Investigación satelital revela una reducción significativa en los niveles de agua dulce desde 2014, con implicaciones para ecosistemas y sociedades humanas
Un estudio reciente realizado por científicos de la NASA y el Centro Aeroespacial Alemán ha detectado una disminución abrupta en las reservas de agua dulce a nivel mundial desde 2014. Este hallazgo, basado en datos de satélites, sugiere que los continentes podrían haber entrado en una fase de sequedad persistente, lo que podría afectar tanto a los ecosistemas como a las sociedades humanas.
Metodología del estudio
Los investigadores utilizaron observaciones de los satélites GRACE (Gravity Recovery and Climate Experiment) para medir las fluctuaciones en la gravedad terrestre, lo que permite identificar cambios en la masa de agua sobre y debajo de la superficie. Este método ha proporcionado datos precisos sobre la cantidad de agua dulce almacenada en los ecosistemas globales.
Hallazgos principales
Entre 2015 y 2023, la cantidad promedio de agua dulce almacenada en la Tierra fue 1.200 kilómetros cúbicos menor que los niveles promedio de 2002 a 2014. Este descenso podría indicar una transición hacia una fase más seca y persistente para los continentes.

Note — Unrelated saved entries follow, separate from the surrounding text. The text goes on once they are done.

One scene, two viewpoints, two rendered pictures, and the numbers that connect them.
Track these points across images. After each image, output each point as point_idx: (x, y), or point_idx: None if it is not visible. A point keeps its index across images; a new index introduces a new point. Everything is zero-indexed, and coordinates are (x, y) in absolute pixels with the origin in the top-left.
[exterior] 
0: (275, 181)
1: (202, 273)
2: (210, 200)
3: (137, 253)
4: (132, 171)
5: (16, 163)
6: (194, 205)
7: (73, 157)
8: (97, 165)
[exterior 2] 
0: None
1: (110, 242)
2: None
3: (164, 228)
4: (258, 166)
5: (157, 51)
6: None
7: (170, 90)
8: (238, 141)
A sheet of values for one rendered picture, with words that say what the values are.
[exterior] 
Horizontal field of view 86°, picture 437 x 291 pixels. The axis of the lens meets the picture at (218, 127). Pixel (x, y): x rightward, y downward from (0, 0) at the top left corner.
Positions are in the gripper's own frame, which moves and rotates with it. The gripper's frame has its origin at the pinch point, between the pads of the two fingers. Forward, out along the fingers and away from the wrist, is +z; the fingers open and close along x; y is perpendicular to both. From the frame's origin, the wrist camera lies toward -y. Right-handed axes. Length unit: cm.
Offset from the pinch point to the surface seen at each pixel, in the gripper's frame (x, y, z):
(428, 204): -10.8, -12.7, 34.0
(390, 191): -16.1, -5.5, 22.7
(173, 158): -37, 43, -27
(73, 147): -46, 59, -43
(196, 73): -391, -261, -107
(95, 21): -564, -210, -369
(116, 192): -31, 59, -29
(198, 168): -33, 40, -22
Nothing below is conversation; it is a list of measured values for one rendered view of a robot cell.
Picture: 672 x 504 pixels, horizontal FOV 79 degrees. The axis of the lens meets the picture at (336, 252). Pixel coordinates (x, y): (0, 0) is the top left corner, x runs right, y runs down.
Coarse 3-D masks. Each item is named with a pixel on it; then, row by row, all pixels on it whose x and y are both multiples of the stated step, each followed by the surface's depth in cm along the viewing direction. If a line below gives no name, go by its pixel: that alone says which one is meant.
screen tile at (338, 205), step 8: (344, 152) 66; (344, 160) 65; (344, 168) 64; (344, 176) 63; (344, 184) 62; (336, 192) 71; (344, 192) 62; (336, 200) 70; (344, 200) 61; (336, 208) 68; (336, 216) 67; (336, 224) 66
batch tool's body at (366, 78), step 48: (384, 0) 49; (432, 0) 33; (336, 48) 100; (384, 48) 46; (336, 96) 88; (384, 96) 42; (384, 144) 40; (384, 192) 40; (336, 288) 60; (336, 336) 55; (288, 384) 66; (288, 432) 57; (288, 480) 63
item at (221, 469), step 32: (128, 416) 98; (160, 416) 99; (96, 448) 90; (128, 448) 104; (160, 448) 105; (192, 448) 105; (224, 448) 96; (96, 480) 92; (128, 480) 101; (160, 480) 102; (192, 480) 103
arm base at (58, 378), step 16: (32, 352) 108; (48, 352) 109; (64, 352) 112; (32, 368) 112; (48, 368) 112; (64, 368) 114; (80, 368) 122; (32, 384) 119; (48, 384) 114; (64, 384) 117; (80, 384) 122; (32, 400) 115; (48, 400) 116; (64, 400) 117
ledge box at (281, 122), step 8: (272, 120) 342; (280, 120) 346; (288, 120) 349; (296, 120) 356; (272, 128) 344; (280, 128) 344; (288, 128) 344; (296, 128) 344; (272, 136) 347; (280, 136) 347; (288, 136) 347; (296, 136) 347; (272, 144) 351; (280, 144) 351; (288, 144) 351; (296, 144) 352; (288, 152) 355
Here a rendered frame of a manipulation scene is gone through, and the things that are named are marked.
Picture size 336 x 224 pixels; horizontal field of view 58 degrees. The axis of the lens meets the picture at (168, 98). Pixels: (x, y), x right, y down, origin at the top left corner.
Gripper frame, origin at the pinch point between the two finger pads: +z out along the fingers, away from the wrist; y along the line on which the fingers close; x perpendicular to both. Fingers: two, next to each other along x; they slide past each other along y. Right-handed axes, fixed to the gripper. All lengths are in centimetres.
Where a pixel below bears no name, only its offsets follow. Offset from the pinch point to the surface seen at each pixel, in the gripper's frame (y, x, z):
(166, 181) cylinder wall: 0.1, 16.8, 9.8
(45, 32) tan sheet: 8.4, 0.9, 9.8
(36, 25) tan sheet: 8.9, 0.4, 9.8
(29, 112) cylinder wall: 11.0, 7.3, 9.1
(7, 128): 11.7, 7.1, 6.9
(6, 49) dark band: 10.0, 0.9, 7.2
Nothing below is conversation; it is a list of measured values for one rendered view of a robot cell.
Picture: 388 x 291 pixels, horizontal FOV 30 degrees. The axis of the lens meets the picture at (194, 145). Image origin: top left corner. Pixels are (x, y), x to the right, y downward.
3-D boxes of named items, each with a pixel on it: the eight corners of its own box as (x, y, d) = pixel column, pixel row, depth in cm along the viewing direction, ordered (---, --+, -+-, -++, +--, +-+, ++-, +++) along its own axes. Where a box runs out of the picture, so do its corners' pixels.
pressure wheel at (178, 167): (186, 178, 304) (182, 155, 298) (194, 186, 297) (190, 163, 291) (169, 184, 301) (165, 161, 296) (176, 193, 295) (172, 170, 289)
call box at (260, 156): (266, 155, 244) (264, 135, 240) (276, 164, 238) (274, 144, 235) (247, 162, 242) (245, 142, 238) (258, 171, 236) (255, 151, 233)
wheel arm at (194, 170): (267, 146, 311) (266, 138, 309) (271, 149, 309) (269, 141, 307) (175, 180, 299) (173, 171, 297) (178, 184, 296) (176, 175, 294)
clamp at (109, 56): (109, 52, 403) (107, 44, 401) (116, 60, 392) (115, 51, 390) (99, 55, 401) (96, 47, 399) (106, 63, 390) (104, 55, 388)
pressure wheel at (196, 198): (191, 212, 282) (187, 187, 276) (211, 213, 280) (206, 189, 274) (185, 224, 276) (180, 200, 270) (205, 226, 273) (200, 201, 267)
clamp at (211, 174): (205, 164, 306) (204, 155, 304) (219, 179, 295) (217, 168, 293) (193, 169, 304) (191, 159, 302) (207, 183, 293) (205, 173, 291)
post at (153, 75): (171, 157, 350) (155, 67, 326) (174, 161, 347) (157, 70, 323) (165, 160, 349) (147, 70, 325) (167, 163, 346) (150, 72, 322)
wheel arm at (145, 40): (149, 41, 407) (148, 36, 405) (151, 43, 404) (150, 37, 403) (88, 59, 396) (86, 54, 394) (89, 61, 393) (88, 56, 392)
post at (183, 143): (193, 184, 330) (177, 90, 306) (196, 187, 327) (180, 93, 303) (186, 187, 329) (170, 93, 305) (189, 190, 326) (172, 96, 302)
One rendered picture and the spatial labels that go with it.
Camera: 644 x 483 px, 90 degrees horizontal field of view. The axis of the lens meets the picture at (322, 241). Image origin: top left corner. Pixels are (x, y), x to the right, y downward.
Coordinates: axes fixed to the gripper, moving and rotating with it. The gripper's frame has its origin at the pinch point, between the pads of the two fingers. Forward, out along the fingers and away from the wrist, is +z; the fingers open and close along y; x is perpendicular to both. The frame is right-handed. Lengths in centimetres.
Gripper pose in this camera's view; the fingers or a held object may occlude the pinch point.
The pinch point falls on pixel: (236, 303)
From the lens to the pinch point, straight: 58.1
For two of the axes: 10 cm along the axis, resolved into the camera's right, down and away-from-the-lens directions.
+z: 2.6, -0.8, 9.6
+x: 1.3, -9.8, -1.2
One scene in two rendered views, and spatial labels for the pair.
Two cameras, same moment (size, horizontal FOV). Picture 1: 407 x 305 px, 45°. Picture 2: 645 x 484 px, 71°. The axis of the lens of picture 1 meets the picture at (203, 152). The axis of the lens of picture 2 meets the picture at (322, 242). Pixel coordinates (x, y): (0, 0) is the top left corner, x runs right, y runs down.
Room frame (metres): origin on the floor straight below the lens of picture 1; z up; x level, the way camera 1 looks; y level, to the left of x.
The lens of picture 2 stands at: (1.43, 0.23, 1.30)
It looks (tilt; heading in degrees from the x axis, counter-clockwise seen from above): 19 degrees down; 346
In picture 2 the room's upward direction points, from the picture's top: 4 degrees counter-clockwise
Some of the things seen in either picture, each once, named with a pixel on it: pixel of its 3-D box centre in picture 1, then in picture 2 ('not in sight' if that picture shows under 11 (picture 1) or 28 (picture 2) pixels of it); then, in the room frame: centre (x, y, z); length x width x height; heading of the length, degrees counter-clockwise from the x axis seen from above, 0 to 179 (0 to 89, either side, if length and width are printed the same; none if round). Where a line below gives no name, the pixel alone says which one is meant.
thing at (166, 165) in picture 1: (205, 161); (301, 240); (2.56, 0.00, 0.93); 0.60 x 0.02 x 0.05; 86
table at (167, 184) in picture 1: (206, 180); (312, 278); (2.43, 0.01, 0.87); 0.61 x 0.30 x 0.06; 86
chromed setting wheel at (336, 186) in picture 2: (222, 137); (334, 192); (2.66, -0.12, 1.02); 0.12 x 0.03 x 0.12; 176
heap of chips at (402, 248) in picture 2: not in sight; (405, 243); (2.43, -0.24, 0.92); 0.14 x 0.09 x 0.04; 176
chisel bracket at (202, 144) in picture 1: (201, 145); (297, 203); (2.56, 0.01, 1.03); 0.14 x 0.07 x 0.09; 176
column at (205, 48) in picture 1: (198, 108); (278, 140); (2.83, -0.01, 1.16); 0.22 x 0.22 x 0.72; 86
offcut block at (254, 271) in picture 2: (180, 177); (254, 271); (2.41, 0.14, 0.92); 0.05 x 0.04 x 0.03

Implicaciones para la humanidad y el medio ambiente
La disminución de las reservas de agua dulce tiene múltiples consecuencias:
- Agricultura: La escasez de agua afecta la producción de alimentos, poniendo en riesgo la seguridad alimentaria global.
- Ecosistemas: Los hábitats acuáticos y terrestres dependen de niveles estables de agua; su alteración puede conducir a la pérdida de biodiversidad.
- Sociedades humanas: Las comunidades que dependen de fuentes de agua dulce para consumo y uso doméstico enfrentan desafíos significativos.
Factores contribuyentes
Los expertos señalan que el cambio climático y el aumento de las temperaturas globales han intensificado la evaporación y reducido la capacidad de retención de agua de la atmósfera, promoviendo condiciones de sequía.
La alerta emitida por la NASA subraya la necesidad urgente de implementar estrategias de gestión sostenible del agua dulce. Es esencial que gobiernos y comunidades colaboren para mitigar los efectos de esta disminución y asegurar la disponibilidad de este recurso vital para las generaciones futuras.